=== Your goal ===
Search the records for the string "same", and show each line where it appears.

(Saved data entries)

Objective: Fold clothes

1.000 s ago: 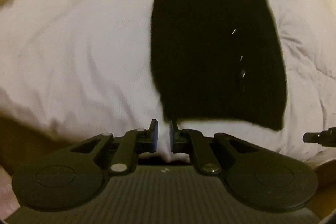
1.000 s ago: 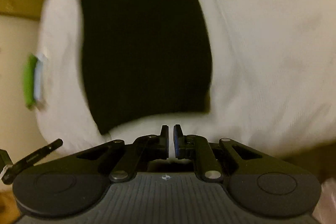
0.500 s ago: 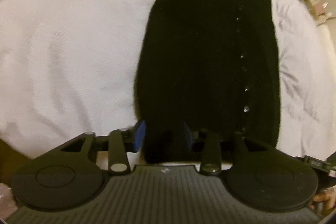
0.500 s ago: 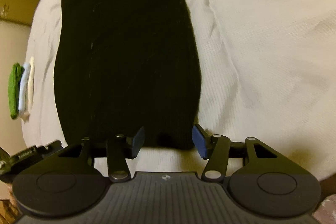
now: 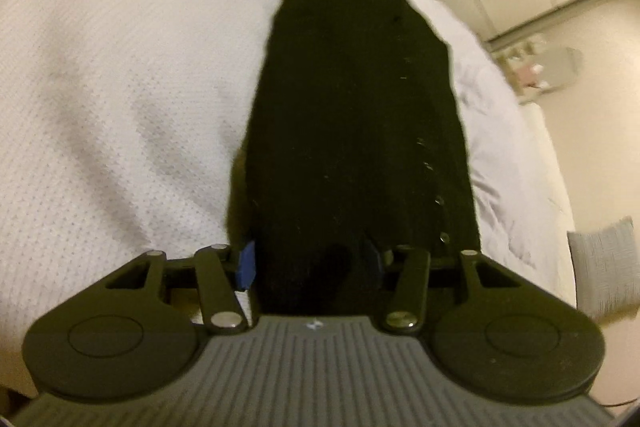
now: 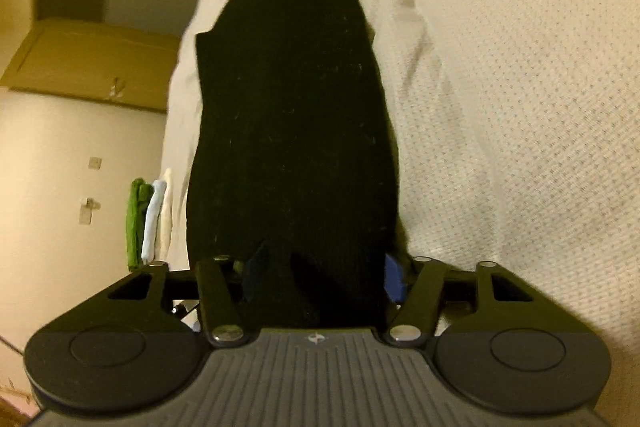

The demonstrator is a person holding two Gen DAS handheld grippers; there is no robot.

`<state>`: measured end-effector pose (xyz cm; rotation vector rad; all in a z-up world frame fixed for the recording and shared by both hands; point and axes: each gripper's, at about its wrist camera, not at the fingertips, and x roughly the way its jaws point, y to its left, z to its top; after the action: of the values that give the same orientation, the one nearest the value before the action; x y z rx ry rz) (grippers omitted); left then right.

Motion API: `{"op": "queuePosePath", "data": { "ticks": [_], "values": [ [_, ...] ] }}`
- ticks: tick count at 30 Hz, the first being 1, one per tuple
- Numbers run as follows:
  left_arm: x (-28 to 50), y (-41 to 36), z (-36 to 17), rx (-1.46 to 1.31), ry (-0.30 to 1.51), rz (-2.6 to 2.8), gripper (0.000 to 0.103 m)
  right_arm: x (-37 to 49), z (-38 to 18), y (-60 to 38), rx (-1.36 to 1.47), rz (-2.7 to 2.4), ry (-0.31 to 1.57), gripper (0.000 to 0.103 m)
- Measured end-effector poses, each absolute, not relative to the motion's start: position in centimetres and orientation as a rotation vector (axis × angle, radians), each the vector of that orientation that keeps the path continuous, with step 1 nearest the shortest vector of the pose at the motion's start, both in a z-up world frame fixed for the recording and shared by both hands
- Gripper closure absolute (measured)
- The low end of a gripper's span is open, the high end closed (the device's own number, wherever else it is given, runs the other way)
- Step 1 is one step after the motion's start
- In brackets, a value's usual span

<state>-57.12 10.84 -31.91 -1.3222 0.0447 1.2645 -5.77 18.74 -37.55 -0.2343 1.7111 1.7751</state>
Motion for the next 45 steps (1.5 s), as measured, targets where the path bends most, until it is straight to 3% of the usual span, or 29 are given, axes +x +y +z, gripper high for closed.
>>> {"op": "queuePosePath", "data": {
  "ticks": [2,5,14,17,23,25,27,29,31,32,34,40,42,45],
  "values": [
    [-56.9,10.4,-32.1,-1.276,0.057,1.272,0.094,-5.6,-37.9,18.2,-0.205,1.781,1.691,0.075],
    [-56.7,9.7,-30.9,-1.178,0.057,1.297,0.095,-5.5,-37.9,17.4,-0.136,1.781,1.680,0.086],
    [-55.6,4.8,-21.9,-0.824,0.147,1.343,0.096,-6.1,-29.2,12.9,-0.066,1.876,1.455,0.092],
    [-56.0,2.1,-22.6,-0.852,0.164,1.352,0.096,-6.3,-29.2,10.4,-0.063,1.848,1.461,0.093],
    [-56.1,-0.4,-30.2,-1.017,0.281,1.468,0.092,-7.8,-35.4,6.9,-0.169,1.668,1.525,0.092],
    [-55.2,-1.5,-28.6,-0.957,0.303,1.524,0.092,-8.2,-34.8,6.9,-0.187,1.645,1.500,0.088],
    [-53.3,-2.4,-26.5,-0.827,0.421,1.621,0.092,-9.2,-32.1,6.8,-0.319,1.654,1.337,0.082],
    [-51.2,-3.3,-24.7,-0.685,0.555,1.710,0.091,-10.7,-29.2,6.3,-0.443,1.633,1.115,0.068],
    [-50.0,-3.9,-23.7,-0.652,0.559,1.691,0.091,-12.1,-27.0,5.6,-0.488,1.642,0.950,0.066],
    [-49.5,-4.1,-23.3,-0.657,0.542,1.663,0.087,-12.8,-26.3,5.3,-0.490,1.662,0.895,0.056],
    [-48.5,-4.2,-23.1,-0.667,0.540,1.629,0.080,-14.4,-26.1,5.3,-0.481,1.723,0.860,0.036],
    [-44.3,-1.4,-28.3,-0.735,0.705,1.618,0.077,-18.5,-30.0,5.5,-0.606,1.722,0.836,0.033],
    [-43.6,-2.7,-29.1,-0.790,0.723,1.598,0.076,-18.7,-30.9,4.8,-0.655,1.702,0.843,0.019],
    [-43.0,-4.8,-28.2,-0.835,0.680,1.579,0.075,-18.6,-30.6,3.2,-0.669,1.692,0.860,0.017]
  ]
}}
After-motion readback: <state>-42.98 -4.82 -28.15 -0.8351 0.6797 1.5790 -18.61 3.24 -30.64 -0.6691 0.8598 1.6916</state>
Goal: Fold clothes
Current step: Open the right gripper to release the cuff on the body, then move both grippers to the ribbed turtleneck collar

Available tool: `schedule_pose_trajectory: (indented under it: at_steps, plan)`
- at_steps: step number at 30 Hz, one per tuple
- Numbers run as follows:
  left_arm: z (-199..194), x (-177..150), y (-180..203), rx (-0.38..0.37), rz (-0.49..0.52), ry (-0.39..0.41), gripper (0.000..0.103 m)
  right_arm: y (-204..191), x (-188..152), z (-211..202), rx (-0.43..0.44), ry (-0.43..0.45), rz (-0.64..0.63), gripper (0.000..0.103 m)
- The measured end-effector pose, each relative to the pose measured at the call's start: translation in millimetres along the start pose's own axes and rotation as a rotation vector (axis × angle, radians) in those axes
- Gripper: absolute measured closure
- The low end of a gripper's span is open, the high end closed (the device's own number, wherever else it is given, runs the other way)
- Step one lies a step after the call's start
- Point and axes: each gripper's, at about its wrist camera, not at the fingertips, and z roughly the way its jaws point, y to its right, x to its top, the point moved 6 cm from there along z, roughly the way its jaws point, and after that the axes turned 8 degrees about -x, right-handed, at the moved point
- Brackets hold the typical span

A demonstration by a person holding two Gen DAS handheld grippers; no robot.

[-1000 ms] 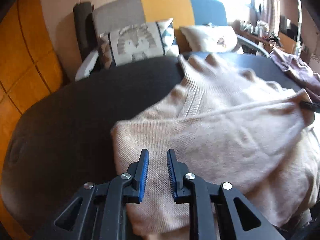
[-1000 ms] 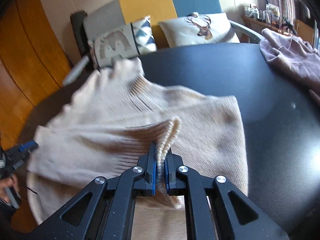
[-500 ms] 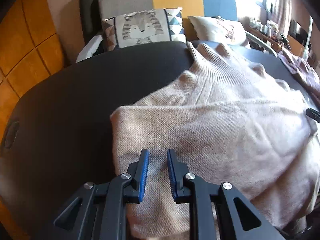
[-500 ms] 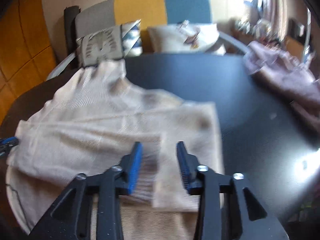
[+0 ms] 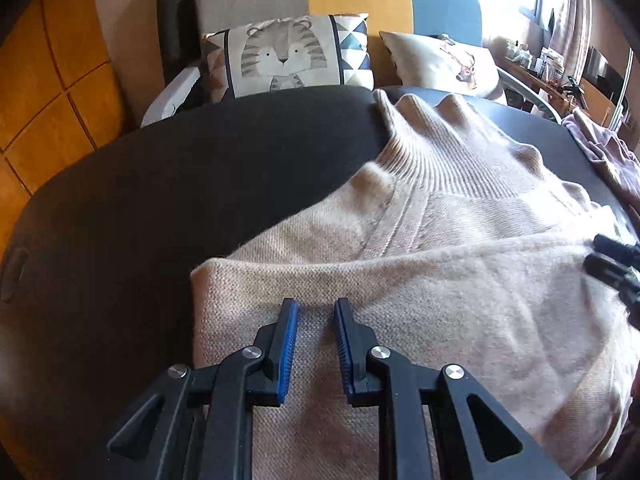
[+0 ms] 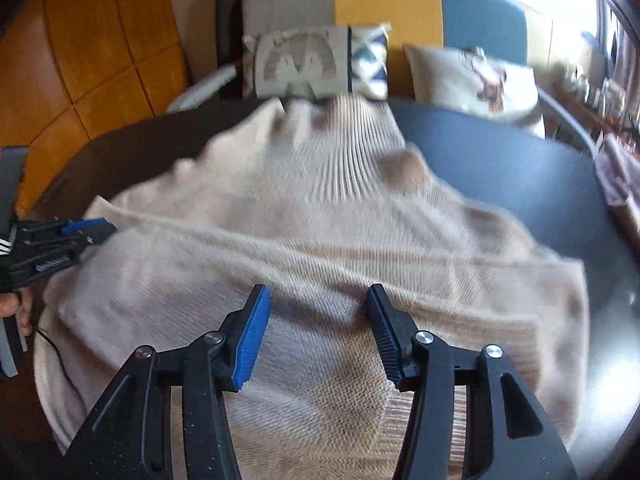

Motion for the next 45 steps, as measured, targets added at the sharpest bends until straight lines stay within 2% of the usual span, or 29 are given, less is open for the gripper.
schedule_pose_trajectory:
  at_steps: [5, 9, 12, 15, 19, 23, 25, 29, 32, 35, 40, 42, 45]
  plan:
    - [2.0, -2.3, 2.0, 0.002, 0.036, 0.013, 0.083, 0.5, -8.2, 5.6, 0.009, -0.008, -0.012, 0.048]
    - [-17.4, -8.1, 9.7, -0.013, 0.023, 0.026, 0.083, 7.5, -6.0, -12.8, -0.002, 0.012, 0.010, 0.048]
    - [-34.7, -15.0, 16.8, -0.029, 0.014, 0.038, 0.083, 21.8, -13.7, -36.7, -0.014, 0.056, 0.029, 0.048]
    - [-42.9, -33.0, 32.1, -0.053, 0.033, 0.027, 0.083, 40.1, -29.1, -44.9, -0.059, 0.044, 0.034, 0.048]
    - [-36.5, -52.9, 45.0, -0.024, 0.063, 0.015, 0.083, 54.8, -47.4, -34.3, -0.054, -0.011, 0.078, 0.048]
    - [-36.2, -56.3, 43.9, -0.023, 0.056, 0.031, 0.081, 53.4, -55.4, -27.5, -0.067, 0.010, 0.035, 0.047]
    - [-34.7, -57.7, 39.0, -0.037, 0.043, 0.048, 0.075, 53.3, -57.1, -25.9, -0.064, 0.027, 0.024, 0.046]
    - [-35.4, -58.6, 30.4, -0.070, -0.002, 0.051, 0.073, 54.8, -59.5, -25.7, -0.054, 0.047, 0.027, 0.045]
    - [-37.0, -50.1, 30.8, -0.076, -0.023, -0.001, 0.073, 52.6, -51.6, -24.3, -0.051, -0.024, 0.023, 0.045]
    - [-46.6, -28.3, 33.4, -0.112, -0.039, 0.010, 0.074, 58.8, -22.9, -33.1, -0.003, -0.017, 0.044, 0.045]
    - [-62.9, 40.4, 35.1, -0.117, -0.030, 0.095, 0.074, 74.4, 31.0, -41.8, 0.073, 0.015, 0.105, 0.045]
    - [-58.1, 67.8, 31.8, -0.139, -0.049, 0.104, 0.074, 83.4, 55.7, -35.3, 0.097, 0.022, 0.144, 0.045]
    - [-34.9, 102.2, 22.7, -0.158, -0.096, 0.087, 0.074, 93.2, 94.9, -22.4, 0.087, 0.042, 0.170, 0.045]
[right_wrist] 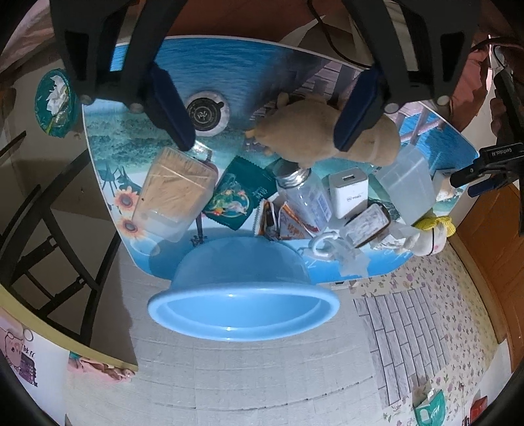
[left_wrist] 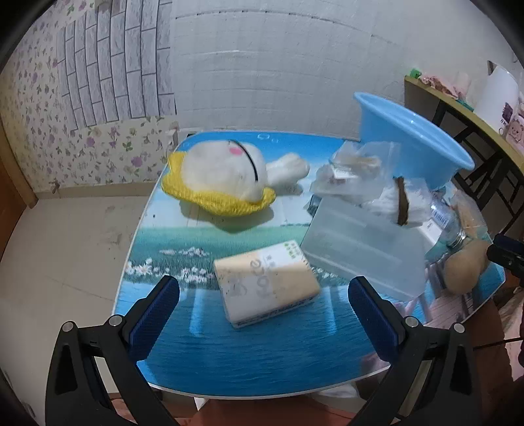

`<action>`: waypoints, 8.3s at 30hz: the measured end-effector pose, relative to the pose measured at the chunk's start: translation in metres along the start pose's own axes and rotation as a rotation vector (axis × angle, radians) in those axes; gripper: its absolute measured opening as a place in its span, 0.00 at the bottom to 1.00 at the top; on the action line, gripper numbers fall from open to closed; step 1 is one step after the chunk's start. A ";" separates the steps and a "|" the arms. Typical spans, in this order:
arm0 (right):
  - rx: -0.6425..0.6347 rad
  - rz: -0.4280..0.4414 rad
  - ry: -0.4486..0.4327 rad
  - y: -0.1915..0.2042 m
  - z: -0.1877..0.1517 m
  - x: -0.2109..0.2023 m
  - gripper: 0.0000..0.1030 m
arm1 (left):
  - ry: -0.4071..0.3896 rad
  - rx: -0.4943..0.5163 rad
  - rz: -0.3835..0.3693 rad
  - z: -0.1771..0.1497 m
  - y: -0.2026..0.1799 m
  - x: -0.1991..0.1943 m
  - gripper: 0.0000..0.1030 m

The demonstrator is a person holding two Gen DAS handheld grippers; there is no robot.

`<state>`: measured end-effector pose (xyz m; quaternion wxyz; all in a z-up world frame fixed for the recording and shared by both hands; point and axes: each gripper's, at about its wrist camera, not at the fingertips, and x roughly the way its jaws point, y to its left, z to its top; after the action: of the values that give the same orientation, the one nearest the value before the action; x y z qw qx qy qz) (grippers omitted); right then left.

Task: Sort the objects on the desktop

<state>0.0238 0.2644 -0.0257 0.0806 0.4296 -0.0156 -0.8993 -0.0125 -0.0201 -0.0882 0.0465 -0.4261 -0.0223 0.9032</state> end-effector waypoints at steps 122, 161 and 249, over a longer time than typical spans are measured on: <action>-0.182 -0.075 -0.228 -0.084 0.198 0.069 0.43 | 0.082 0.476 -0.210 0.194 -0.244 0.115 0.68; -0.109 -0.018 -0.015 -0.074 0.185 0.090 0.65 | 0.021 0.405 -0.184 0.188 -0.203 0.077 0.68; 0.090 -0.116 0.024 -0.043 -0.004 0.013 0.63 | -0.047 -0.063 0.071 0.069 0.038 0.026 1.00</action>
<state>0.0128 0.3053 -0.0425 0.0090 0.4438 -0.0302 -0.8956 -0.0845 -0.0557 -0.0671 0.0003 -0.4066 -0.0365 0.9129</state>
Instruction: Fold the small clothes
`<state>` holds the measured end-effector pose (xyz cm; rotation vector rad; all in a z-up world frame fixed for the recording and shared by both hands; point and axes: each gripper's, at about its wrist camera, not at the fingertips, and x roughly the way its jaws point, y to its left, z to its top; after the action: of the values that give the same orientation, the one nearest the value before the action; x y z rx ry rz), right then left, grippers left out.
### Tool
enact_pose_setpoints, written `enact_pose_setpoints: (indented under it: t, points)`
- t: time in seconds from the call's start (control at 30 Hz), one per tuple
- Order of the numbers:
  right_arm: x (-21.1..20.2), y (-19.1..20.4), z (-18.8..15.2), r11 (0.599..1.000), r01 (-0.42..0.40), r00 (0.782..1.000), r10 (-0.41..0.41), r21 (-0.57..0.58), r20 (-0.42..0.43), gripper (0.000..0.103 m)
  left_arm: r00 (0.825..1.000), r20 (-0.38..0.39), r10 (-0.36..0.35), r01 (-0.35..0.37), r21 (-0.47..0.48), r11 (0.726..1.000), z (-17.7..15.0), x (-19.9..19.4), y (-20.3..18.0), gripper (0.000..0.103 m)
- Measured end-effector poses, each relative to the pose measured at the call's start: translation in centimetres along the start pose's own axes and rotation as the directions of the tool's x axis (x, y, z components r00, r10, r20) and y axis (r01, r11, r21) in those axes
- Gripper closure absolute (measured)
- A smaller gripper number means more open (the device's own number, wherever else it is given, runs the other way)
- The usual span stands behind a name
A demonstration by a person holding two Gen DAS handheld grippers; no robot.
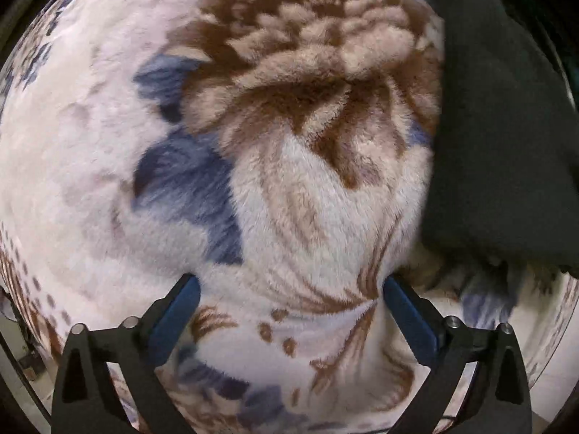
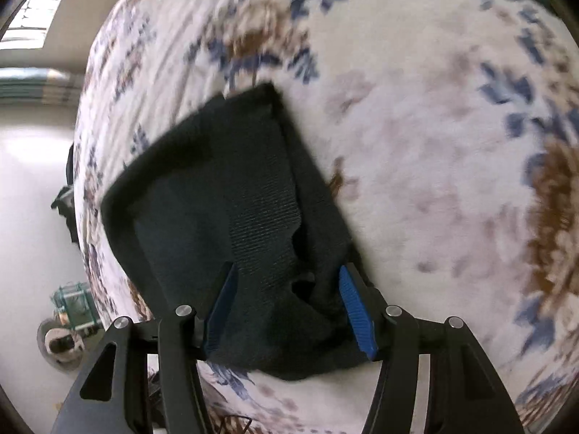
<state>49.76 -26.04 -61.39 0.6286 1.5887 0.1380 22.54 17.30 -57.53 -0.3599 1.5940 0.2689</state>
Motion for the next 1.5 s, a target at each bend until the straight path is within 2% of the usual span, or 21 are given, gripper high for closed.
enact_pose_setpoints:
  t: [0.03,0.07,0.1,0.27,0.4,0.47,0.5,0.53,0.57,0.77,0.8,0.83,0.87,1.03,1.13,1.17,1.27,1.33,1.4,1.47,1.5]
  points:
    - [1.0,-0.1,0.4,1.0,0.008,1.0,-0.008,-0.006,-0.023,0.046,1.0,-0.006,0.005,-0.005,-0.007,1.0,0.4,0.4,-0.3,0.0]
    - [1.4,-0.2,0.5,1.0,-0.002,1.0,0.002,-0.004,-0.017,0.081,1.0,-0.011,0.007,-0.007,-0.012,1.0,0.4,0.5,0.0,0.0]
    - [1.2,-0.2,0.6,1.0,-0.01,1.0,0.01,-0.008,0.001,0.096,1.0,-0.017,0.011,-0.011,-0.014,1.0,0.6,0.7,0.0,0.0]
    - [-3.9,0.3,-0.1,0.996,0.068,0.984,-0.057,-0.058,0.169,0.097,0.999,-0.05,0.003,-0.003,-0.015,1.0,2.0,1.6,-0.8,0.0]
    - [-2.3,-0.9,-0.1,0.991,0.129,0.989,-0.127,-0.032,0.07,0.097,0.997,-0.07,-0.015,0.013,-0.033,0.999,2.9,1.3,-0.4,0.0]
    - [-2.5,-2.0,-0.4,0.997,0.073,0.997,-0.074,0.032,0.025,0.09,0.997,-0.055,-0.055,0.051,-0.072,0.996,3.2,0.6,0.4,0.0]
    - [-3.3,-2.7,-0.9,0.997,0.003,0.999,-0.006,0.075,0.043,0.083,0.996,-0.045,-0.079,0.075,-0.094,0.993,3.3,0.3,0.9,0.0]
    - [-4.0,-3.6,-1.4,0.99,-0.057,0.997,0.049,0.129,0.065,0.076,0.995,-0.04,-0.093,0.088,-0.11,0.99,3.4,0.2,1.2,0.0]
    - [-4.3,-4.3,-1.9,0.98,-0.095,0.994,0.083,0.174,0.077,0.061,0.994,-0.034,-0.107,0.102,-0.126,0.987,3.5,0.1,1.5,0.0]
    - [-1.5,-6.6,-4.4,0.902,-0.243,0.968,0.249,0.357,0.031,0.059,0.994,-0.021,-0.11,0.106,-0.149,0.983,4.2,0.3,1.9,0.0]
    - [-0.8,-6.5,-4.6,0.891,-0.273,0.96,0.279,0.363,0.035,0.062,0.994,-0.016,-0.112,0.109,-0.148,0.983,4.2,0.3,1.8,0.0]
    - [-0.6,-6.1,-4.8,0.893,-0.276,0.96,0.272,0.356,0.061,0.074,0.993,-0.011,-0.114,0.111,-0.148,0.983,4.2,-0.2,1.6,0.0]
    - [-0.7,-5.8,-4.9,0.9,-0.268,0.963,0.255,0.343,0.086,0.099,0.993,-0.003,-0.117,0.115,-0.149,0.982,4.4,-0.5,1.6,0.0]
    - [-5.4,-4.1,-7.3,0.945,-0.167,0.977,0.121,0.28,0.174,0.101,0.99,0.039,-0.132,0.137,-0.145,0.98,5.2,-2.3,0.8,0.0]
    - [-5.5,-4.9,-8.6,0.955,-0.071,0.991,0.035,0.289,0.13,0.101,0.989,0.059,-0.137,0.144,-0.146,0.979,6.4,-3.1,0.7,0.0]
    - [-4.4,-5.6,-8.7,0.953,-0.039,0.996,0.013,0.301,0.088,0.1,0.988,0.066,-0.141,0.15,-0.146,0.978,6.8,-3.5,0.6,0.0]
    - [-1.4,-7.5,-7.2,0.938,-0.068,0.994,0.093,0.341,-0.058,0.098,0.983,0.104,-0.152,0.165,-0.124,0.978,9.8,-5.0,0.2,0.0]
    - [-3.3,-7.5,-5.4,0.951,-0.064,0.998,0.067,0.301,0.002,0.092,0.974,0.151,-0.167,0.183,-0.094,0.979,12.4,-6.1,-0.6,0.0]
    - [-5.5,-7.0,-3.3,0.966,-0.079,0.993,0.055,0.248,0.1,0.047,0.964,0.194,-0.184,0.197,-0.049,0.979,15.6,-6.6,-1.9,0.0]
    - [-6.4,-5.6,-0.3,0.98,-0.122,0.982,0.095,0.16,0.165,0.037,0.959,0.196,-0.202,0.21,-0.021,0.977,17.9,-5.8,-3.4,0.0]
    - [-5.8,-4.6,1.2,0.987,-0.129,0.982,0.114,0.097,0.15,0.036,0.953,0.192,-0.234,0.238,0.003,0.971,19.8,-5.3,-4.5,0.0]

=== Task response ===
`<state>`: measured end-effector pose (xyz cm; rotation vector rad; all in a z-up world frame fixed for the recording and shared by both hands; point and axes: each gripper's, at about its wrist camera, not at the fingertips, and x roughly the way its jaws point, y to its left, z to its top; after the action: of the values that give the same orientation, the one nearest the value before the action; x y z rx ry rz) (grippers omitted); left then right.
`<state>`: measured end-effector pose (xyz m; quaternion wxyz; all in a z-up world frame fixed for the recording and shared by both hands; point and axes: each gripper's, at about its wrist camera, not at the fingertips, and x roughly the way its jaws point, y to its left, z to its top; after the action: of the values that give the same orientation, the one nearest the value before the action; x y z qw qx qy qz) (grippers omitted); right then left.
`<state>` holds the measured end-effector pose (xyz cm; rotation vector rad; all in a z-up world frame fixed for the recording and shared by both hands; point and axes: each gripper's, at about its wrist camera, not at the fingertips, and x roughly the way its jaws point, y to its left, z to its top; after the action: of the values that give the same orientation, the one nearest the value before the action; x y z rx ry rz), right then left, grippers left out.

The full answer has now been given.